# Firearms and Shooting > Firearms, Optics and Accessories >  Suppressor Cleaning

## MattyP

So how do people clean their suppressors?

I have a Hardy Gen IV that can't be disassembled - one solid piece. Don't think it's too bad yet, probably only a couple hundred shots through the 308. But how would I best go about cleaning it? Getting right in among the coils and all the rest, rather than just straight through the middle.

A mate suggested just pouring boiling water through it but this screams of rust rust rust to me  :Psmiley: .

----------


## gimp

what for?

----------


## MattyP

A good question. I assume it will need cleaning at some point?

But mostly because of the loose stuff that falls down my barrel from it (no, I don't store the rifle with it attached).

----------


## gimp

> A good question. I assume it will need cleaning at some point?


nah

----------


## MattyP

As informative as always!

----------


## Dino

The carbon buildup on the baffles can help to deaden the sound is what I have been told.

This could be complete BS

I don't clean my suppressor and have no intention of cleaning it

My 2cents

Cheers

Dino

----------


## res

Centerfire suppressors don't really need cleaning, especially with hunting rifle round counts.
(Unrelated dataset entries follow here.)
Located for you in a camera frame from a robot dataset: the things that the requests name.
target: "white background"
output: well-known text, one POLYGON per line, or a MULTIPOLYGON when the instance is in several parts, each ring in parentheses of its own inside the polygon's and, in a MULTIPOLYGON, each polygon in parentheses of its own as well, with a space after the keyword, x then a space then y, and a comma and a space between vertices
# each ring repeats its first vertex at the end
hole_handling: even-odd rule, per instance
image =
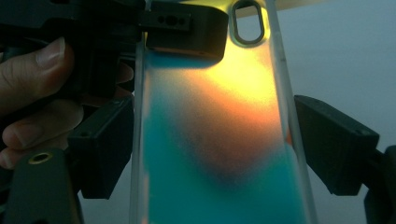
MULTIPOLYGON (((279 12, 295 94, 325 101, 396 145, 396 1, 332 0, 279 12)), ((131 166, 112 198, 81 200, 86 224, 127 224, 131 166)), ((337 197, 310 171, 319 224, 365 223, 363 187, 337 197)))

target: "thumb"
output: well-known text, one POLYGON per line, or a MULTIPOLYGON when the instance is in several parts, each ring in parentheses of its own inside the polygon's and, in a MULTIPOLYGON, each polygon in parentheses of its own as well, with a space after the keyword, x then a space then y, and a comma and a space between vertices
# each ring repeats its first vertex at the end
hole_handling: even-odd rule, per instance
POLYGON ((0 63, 0 117, 57 92, 73 63, 73 50, 62 37, 41 50, 0 63))

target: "fingernail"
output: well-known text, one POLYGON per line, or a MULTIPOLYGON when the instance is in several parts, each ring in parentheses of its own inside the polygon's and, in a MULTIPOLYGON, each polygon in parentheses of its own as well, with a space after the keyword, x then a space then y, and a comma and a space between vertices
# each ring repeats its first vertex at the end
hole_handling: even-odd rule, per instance
POLYGON ((0 166, 8 170, 14 168, 14 164, 12 164, 6 152, 0 153, 0 166))
POLYGON ((53 41, 35 56, 38 66, 45 69, 55 66, 64 57, 64 49, 65 43, 63 37, 53 41))
POLYGON ((21 148, 30 146, 43 134, 43 128, 35 124, 23 124, 14 129, 15 135, 21 143, 21 148))

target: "camera cutout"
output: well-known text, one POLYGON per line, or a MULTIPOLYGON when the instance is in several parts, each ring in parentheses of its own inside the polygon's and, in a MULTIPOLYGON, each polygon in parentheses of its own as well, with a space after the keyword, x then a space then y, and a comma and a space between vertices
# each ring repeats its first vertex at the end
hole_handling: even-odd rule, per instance
POLYGON ((262 8, 254 1, 241 1, 233 6, 233 28, 237 41, 256 44, 264 37, 262 8))

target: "phone case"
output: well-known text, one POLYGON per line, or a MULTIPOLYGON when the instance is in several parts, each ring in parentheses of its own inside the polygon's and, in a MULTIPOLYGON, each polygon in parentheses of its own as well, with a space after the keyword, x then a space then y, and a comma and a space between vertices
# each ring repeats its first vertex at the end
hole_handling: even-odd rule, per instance
POLYGON ((275 2, 179 3, 226 12, 226 48, 214 62, 138 47, 131 222, 316 223, 275 2))
The high pressure gasses each time you fire it sort out most of the crud. 
I put a can thru a ultrasonic cleaner after aprox 6000 rounds of .223 and afterward it only weighs .2 grams less. 
Don't think I'll ever bother again. 

Lots of crud comes out when I do the same to a rimfire can, but they do seem to work better after the crud started to build up again.  


Sent from my iPhone using Tapatalk

----------


## Carpe Diem

Hi There I also had a Hardy Gen IV that I enquired to Dan Hardy about cleaning as i was noticing a large buildup of powder residue causing "folding on the internals of the Supressor". Any further questions I'd go to them direct they are really good about getting back to you. "copper brush"works well just remember - one way in direction the bullet travels eh!"

HI Paul,

Not a lot required to maintain the suppressors.
What I’d recommend is if you can notice folding in the bore of the suppressor, use your copper bore brush to scrub it away and that’s about it.
If it’s extremely stubborn then you can send it down to us and we can run out reamer through it.
This is generally not required.

Cheers,


Crossed rifles pocket logo (400x346).jpg


Dan Hardy
Weapons Engineer / Director

- Hope that covers it for you mate - I ended up sending it to them to put the reamer through as mine seemed a little "uneven" Its come back and shot a million dollars... Best $35 bucks freight I've ever spent and i sent the whole rifle with it to ensure no alignment issues as they originally threaded it for me too...

----------


## gimp

You'll do more harm than good trying to "clean" it. Chuck a strip of tape over the muzzle when hunting, keep it somewhere dry.

----------


## Carpe Diem

Just in case you were wondering what folding looks like - hard to get a shot down into the internals with the camera but here's some that showed up on the last baffle edge.

BTW - Caused through running in with Federal Blue at the range as it seems to deposit a lot of residue after the fact. This is prior to brush cleaning and some didn't come off so i got it re-reamed.

----------


## MattyP

Thanks Carpe, very useful. Will keep an eye out for it.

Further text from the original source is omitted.